EXERCISE DIRECTIONS: Everything in the listing below needs to be retyped exactly.

MATERIAL PROVIDED: Begin

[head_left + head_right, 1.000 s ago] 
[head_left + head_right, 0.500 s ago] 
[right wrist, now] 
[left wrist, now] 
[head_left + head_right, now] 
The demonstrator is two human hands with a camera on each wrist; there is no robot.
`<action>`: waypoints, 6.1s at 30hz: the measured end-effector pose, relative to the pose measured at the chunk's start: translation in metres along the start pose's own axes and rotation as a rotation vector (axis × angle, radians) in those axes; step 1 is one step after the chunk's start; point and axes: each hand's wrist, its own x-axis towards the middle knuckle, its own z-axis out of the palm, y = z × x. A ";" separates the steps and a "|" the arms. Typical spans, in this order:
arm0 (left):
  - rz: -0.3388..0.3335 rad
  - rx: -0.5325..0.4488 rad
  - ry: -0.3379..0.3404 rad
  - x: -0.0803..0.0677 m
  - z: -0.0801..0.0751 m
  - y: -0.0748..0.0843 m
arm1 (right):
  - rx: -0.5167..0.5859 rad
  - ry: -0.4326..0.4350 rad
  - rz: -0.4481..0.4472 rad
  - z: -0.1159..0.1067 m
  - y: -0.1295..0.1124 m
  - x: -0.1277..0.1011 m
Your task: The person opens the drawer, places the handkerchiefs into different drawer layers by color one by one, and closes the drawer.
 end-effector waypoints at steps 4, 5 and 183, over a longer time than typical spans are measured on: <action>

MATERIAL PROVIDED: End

RESULT:
[head_left + head_right, 1.000 s ago] 
[head_left + head_right, 0.500 s ago] 
[right wrist, now] 
[left wrist, now] 
[head_left + head_right, now] 
The demonstrator is two human hands with a camera on each wrist; there is no robot.
`<action>`: waypoints, 6.1s at 30hz: the measured end-effector pose, relative to the pose measured at the chunk's start: translation in metres along the start pose's own axes and rotation as a rotation vector (axis × angle, radians) in those axes; step 1 is one step after the chunk's start; point and axes: each hand's wrist, its own x-axis towards the middle knuckle, its own z-axis out of the palm, y = z × x. A ";" separates the steps and a "|" the arms. Typical spans, in this order:
arm0 (left):
  - rz: -0.3388..0.3335 rad
  - rx: -0.5325..0.4488 rad
  - ry: -0.3379..0.3404 rad
  - x: -0.0803..0.0677 m
  - z: -0.0801..0.0751 m
  - y: -0.0748..0.0843 m
arm1 (right):
  - rx: -0.5167..0.5859 rad
  - ry: -0.4326..0.4350 rad
  - rz: -0.4481..0.4472 rad
  - z: -0.1159..0.1067 m
  - y: -0.1295..0.1124 m
  - x: -0.1277..0.1011 m
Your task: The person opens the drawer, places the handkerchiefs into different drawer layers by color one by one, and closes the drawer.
 end-effector waypoints at steps 4, 5 and 183, over a longer time than typical spans are measured on: <action>

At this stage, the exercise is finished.